■ INSTRUCTIONS FOR THE TASK
Within the data that follows, set down exactly the lines from the one containing "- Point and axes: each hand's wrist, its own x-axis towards" through the one containing "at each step", both ends included.

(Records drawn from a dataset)
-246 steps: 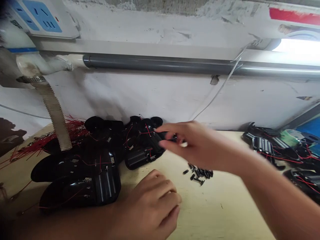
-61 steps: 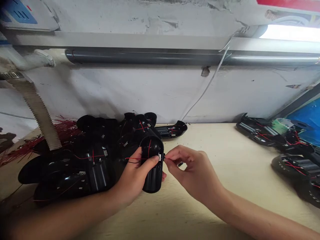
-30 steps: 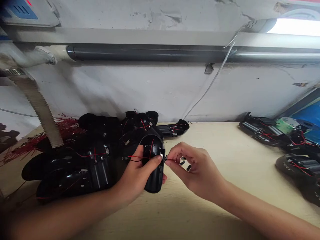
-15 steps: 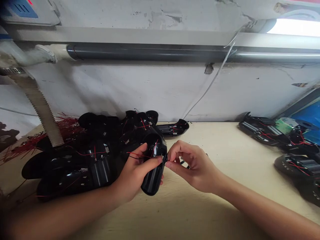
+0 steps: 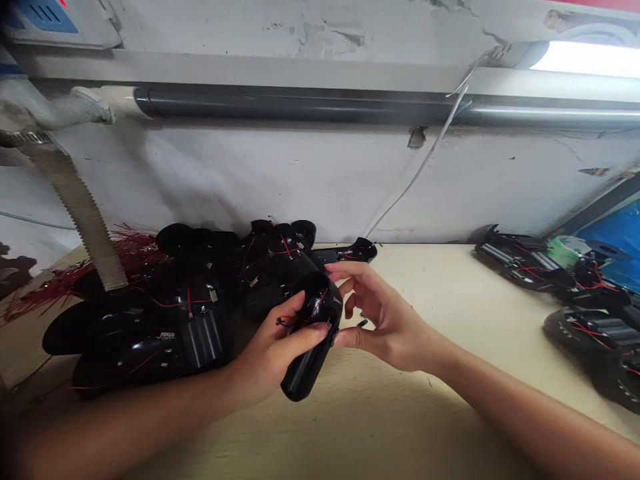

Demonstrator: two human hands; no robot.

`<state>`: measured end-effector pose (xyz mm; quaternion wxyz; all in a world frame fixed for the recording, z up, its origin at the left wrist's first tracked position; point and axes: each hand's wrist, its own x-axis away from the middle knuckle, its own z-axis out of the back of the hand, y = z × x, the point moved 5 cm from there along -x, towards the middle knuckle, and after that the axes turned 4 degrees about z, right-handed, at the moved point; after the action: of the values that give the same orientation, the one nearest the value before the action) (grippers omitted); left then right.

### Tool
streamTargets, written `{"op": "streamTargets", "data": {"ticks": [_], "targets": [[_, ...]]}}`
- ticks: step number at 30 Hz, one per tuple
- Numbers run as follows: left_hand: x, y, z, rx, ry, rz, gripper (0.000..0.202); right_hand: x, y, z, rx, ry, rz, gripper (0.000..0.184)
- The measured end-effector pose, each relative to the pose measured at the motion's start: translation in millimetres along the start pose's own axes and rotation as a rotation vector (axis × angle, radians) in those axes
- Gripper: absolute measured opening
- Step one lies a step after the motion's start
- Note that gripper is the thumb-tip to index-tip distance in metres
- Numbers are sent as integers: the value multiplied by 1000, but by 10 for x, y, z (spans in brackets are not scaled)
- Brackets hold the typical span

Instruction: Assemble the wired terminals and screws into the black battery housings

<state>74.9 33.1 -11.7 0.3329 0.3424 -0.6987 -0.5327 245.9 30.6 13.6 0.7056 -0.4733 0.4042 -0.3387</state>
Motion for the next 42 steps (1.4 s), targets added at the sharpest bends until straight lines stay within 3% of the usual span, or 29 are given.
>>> {"op": "streamTargets", "data": {"ticks": [6, 10, 13, 19, 23, 25, 30, 42], "targets": [[56, 9, -16, -27, -50, 42, 47, -3, -68, -27, 29, -69, 15, 76], [105, 78, -40, -142, -140, -50, 54, -9, -110, -47, -24, -82, 27, 74], [120, 72, -54, -230, -105, -99, 50, -14, -129, -65, -93, -83, 12, 70], [107, -33, -101, -266, -21, -57, 43, -53, -70, -77, -227, -46, -42, 66], [102, -25, -110, -327, -17, -123, 44, -68, 4, -97, -330, -66, -39, 82], [112, -6, -108, -362, -15, -153, 46, -60, 16, -109, -315, -90, -38, 88], [162, 58, -96, -431, -10, -169, 42, -9, -26, -104, -216, -65, 0, 81], [186, 83, -84, -468, -43, -217, 47, 10, -50, -178, -236, -78, 11, 83]]}}
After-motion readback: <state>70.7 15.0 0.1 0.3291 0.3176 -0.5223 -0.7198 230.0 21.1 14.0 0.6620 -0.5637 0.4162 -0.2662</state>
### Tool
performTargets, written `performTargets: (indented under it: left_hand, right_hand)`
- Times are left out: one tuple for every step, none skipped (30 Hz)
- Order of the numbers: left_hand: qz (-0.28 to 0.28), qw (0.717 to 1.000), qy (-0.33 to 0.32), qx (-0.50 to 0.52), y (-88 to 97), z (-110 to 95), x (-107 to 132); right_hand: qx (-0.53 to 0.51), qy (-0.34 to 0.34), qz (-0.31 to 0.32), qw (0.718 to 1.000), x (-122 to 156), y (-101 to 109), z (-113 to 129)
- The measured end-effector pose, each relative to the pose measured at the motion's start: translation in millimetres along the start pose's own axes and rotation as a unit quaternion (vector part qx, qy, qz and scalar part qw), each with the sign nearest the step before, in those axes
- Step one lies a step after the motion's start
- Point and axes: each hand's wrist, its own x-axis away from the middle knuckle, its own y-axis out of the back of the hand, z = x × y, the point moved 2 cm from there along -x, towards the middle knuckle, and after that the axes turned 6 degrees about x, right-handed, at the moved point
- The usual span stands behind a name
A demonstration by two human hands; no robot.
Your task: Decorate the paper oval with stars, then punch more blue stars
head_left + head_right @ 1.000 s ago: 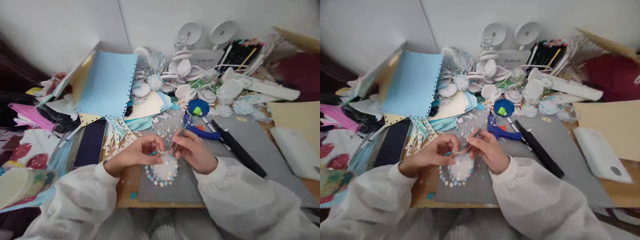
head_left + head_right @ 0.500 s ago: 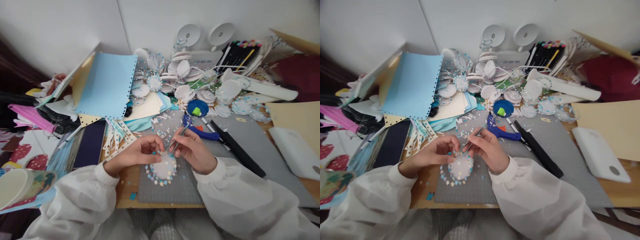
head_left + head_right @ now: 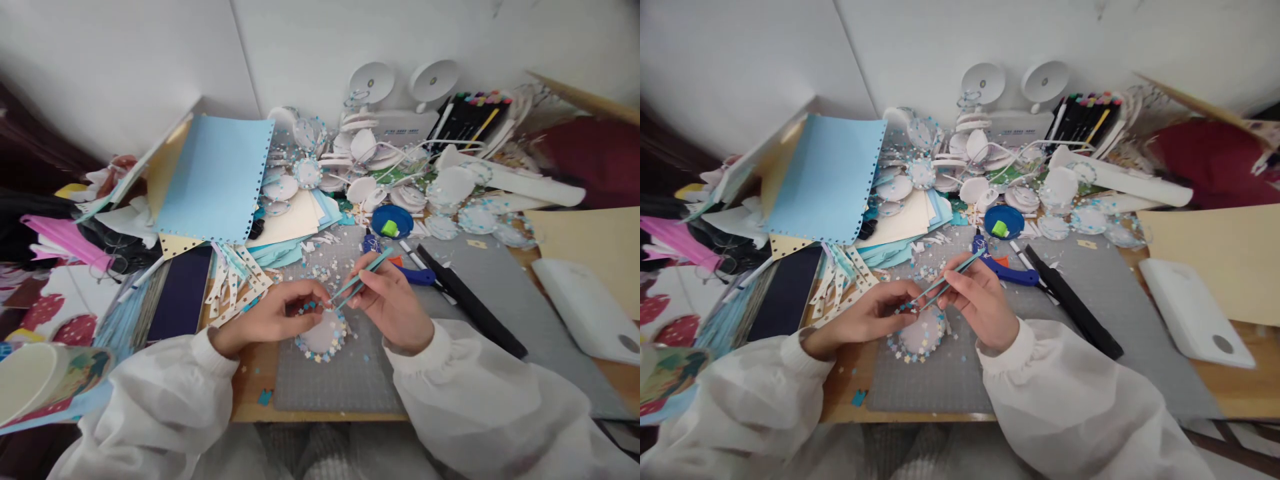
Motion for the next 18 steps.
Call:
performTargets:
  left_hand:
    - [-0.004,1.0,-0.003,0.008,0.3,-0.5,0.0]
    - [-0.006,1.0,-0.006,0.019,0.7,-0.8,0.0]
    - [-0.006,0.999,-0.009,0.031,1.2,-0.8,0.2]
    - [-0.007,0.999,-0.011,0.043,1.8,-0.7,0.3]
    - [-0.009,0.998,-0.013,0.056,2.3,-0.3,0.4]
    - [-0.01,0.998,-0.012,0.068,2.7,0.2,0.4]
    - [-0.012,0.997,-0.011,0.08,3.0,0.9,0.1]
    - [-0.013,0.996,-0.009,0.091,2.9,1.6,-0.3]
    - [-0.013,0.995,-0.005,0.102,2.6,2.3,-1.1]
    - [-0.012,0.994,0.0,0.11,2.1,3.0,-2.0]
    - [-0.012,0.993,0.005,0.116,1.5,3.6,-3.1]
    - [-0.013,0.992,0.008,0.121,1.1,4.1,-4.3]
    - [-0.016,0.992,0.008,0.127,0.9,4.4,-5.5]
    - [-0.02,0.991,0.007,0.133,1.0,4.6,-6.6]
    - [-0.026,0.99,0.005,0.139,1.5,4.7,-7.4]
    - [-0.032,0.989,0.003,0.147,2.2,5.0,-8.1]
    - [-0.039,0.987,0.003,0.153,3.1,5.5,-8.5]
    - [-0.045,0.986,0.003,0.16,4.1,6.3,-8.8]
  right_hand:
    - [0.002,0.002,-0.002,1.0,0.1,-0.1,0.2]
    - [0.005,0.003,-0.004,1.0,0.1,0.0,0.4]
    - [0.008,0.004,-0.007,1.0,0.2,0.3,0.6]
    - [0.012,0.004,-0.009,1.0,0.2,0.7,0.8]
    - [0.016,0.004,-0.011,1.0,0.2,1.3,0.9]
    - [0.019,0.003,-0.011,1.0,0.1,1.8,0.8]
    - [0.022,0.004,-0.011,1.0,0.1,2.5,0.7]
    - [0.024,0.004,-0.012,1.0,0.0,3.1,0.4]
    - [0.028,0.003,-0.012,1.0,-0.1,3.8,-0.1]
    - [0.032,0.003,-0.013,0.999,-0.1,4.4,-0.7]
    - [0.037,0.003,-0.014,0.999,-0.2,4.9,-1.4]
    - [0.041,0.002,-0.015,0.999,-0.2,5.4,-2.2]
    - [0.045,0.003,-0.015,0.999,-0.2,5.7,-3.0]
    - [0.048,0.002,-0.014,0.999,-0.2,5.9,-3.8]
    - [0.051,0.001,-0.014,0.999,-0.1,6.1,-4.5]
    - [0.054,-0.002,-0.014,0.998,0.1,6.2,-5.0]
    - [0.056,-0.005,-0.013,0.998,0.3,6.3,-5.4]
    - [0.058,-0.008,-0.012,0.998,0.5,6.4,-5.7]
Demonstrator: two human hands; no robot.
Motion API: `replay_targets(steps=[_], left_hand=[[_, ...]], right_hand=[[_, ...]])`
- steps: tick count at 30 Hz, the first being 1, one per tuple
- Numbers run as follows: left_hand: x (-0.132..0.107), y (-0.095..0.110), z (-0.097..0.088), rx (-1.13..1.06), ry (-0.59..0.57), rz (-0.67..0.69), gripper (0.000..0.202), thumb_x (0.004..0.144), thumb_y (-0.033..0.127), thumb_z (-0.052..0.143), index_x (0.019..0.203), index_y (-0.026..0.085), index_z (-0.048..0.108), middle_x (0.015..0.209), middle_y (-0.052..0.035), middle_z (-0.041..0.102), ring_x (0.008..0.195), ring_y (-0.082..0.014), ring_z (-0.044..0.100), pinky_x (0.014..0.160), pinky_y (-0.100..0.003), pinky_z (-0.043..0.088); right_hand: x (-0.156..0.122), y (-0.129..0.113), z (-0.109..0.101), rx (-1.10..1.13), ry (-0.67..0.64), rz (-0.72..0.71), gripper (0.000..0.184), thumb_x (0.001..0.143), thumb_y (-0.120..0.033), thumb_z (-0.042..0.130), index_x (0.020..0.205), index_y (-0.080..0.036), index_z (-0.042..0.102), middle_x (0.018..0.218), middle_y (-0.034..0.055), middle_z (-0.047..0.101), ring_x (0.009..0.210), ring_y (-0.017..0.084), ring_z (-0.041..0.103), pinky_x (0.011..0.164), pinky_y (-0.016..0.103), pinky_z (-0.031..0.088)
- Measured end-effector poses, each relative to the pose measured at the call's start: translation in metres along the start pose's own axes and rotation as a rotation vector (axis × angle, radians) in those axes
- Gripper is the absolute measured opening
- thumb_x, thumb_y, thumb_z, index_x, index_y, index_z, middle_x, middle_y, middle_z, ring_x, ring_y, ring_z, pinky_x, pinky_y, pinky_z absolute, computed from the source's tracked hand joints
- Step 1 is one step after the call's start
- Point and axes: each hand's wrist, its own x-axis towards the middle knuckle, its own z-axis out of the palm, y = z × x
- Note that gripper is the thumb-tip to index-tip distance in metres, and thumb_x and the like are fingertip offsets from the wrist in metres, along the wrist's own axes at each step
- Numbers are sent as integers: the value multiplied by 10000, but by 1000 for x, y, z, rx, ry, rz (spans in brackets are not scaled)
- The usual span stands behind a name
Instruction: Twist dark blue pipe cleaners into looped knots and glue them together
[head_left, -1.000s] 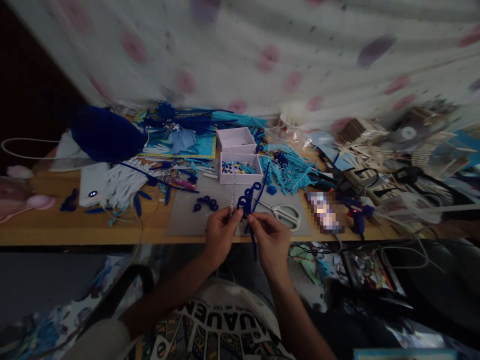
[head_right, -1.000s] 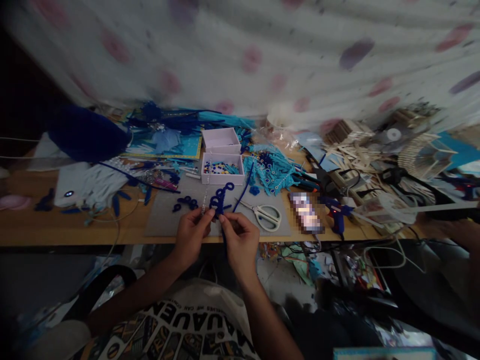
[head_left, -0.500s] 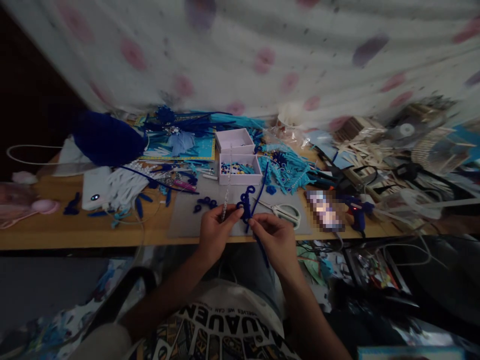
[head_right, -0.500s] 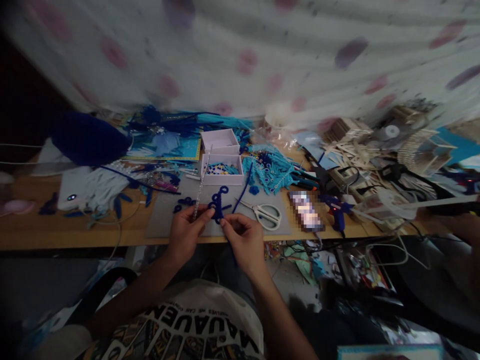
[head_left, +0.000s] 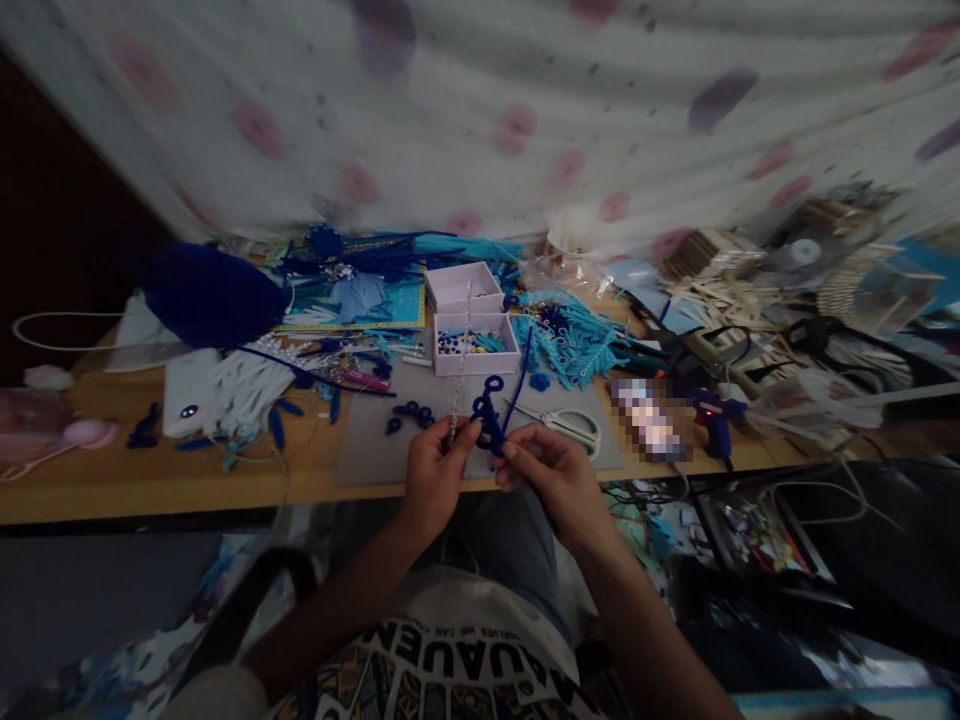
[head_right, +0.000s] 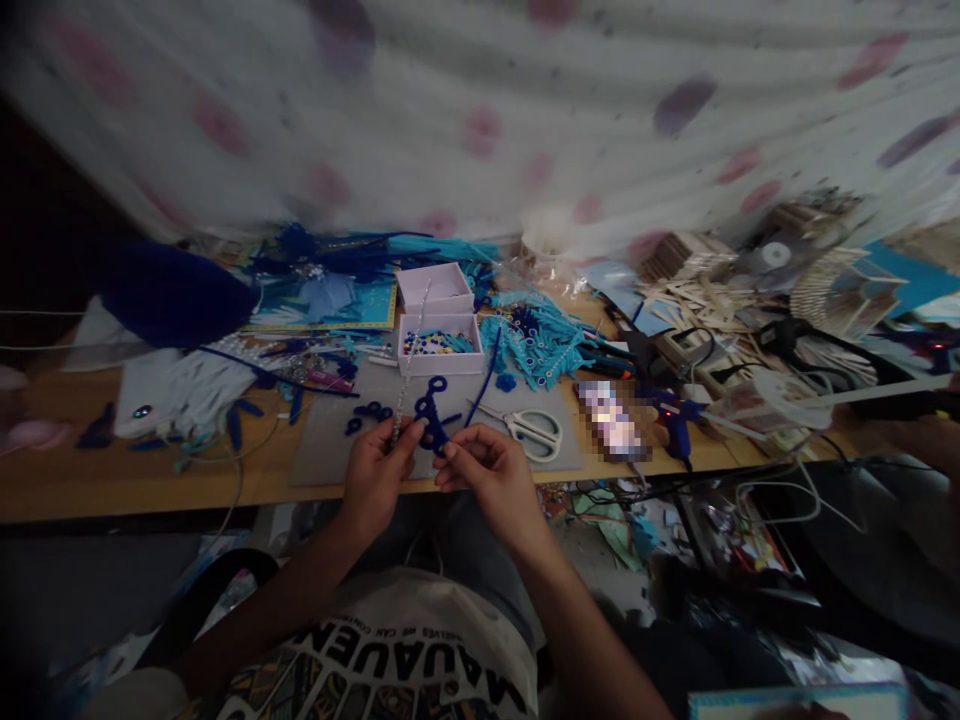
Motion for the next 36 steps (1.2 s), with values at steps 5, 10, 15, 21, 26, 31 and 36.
replay_targets(steps=[5,10,15,21,26,31,36], left_hand=[[0,0,-1,41,15,69,265,766,438,792,740,184,718,595,27,564,587,-133,509,555,-248,392],[-4,0,0,69,37,86,252,782,427,776,752,183,718,610,31,567,591,-125,497,584,-250,410],[-7,0,-1,140,48,102,277,801,450,758,755,181,711,597,33,547,595,-130,500,572,-245,407],[-6,-1,-2,166,-1,96,236,814,399,736,732,182,692,600,39,541,582,-120,463,591,-247,398],[-7,0,-2,199,-12,111,259,815,397,720,697,172,670,607,34,542,598,-123,452,590,-248,383],[-7,0,-3,159,-31,80,255,819,404,720,698,187,658,575,47,503,567,-121,425,568,-244,367],[-6,-1,-3,122,-48,43,267,776,441,773,709,200,680,564,31,525,607,-153,501,549,-243,376]], right_hand=[[6,-19,-11,-68,-154,141,399,670,-486,870,736,-167,640,613,2,678,463,95,567,451,206,430],[7,-26,-13,-168,-167,157,425,684,-538,829,765,-163,646,522,-60,525,414,46,349,404,201,206],[5,-25,-12,-354,-132,61,428,749,-577,757,721,-167,638,523,-64,452,462,66,319,448,235,215],[8,-38,-20,-671,-269,-28,384,838,-498,677,649,-172,601,549,-37,491,517,89,377,500,245,274],[10,-47,-22,-809,-320,-18,312,898,-357,583,643,-178,596,530,-33,517,484,87,400,493,236,292],[12,-43,-23,-746,-364,-17,310,892,-385,608,653,-189,619,535,-33,523,475,95,406,473,240,287],[15,-39,-28,-704,-432,-18,312,892,-376,631,641,-190,632,519,-45,474,465,86,361,442,227,250]])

■ ANSWER BOX
- Point and axes: each hand's wrist, its own x-axis towards the middle knuckle, its own z-axis out of the palm, y = z × x
- Note that gripper is the thumb-tip to index-tip distance in metres, and thumb_x and the like are fingertip offsets from the wrist in metres, along the wrist's own axes at each step

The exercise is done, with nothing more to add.